SankeyFlow is also fully transparent with Matplotlib; the sankey diagram requires only an axis to be drawn: Sankey.draw(ax). All elements in the diagram are Matplotlib primitives (Patch and Text), and can be directly modified with the full suite of Matplotlib options.

Installation

Requires Matplotlib and numpy.

python3 -m pip install sankeyflow

You can then simpliy

from sankeyflow import Sankey

Usage

The core class is sankeyflow.Sankey, which builds and draws the diagram. Data is passed in the constructor or with Sankey.sankey(flows, nodes), and the diagram is drawn with Sankey.draw(ax).

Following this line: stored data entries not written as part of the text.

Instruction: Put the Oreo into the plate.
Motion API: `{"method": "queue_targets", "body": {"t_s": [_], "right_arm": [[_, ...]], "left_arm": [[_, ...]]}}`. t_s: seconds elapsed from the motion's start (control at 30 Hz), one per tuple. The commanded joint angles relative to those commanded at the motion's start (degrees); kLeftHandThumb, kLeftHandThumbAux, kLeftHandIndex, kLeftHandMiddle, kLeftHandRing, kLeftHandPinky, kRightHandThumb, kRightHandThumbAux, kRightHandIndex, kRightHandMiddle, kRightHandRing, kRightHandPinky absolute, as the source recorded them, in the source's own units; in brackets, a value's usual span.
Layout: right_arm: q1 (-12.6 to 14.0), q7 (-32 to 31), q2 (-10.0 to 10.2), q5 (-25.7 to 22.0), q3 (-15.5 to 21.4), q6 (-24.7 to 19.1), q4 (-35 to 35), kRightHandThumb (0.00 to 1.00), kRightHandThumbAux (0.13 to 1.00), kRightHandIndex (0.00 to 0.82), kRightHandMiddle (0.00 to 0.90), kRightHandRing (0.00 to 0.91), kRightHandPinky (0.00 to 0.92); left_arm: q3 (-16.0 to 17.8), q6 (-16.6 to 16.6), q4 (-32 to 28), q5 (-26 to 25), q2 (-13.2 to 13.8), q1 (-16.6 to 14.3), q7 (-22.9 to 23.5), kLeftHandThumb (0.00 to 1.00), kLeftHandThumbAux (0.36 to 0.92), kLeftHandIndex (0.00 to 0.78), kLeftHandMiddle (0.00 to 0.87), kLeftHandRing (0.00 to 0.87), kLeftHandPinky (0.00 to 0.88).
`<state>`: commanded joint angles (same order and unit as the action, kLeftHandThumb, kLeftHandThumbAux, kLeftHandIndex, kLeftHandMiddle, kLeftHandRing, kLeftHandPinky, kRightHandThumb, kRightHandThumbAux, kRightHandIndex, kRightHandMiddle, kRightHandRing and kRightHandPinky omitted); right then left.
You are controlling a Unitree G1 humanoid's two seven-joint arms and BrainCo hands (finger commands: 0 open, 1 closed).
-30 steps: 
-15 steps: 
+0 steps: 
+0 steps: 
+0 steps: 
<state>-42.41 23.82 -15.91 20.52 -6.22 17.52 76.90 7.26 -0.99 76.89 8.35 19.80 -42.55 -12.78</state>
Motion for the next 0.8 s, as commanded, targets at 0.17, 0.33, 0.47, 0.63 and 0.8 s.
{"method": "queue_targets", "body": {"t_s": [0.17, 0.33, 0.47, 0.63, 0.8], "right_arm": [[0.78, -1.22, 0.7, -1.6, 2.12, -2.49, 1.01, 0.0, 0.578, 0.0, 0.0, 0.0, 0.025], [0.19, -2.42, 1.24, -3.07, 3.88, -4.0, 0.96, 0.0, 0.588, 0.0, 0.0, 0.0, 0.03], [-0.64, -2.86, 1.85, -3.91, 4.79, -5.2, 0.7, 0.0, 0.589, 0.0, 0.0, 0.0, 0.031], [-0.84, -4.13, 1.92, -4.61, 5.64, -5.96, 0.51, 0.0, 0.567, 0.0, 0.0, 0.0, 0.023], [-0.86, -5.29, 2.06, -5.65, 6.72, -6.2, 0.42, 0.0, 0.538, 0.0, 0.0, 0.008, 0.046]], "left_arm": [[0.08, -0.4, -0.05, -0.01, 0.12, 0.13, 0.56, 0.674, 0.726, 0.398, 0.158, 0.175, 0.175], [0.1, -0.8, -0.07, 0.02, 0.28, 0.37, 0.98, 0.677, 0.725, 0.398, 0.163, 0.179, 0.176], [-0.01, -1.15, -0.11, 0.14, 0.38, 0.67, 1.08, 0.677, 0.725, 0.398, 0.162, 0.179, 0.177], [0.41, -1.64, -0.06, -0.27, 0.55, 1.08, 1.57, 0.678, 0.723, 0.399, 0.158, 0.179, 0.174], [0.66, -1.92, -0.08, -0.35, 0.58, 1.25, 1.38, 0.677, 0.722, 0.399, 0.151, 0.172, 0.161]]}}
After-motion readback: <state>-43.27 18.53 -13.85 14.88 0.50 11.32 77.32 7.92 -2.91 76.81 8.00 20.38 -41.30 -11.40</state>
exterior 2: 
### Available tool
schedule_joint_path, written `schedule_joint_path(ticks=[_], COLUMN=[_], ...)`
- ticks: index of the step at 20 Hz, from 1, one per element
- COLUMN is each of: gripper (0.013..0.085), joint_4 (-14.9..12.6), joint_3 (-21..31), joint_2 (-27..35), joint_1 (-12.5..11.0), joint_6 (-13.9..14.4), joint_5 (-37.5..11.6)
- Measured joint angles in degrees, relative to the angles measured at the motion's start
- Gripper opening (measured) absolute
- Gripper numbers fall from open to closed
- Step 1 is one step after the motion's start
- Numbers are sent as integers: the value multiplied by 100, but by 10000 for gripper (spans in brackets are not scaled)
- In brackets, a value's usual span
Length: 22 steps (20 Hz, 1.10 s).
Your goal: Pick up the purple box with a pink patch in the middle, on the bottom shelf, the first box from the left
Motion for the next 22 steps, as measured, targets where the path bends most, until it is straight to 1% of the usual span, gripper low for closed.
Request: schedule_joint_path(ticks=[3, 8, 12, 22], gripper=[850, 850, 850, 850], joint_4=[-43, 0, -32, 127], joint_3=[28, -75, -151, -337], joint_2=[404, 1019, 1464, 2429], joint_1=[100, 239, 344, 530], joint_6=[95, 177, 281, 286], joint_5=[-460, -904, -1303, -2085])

The diagram defaults to a left-to-right flow pattern, and breaks the nodes into "levels," which correspond to the x position. The cutflow diagram above has 5 levels, for example.

  • nodes is a nested list of length nlevels, ordered from left to right. For each level, there is a list of nodes ordered from top to bottom. Each node is a (name, value) pair.
  • flows is a list of flows, coded as (source, destination, value). source and destination should match the names in nodes. Additionally, if value is given as a tuple, the value can represent the start and end value of the flow, respectively.

If nodes is None, the nodes will be automatically inferred and placed from the flows.

nodes = [
    [('A', 10)],
    [('B1', 4), ('B2', 5)],
    [('C', 3)]
]
flows = [
    ('A', 'B1', 4),
    ('A', 'B2', 5),
    ('B1', 'C', 1),
    ('B2', 'C', 2),
] 

plt.figure(figsize=(4, 3), dpi=144)
s = Sankey(flows=flows, nodes=nodes)
s.draw()

example 1

Configuration

Diagram and global configuration are set in the constructor. Individual nodes and flows can be further modified by adding a dictionary containing configuration arguments to the input tuples in Sankey.sankey(). See docstrings for complete argument lists.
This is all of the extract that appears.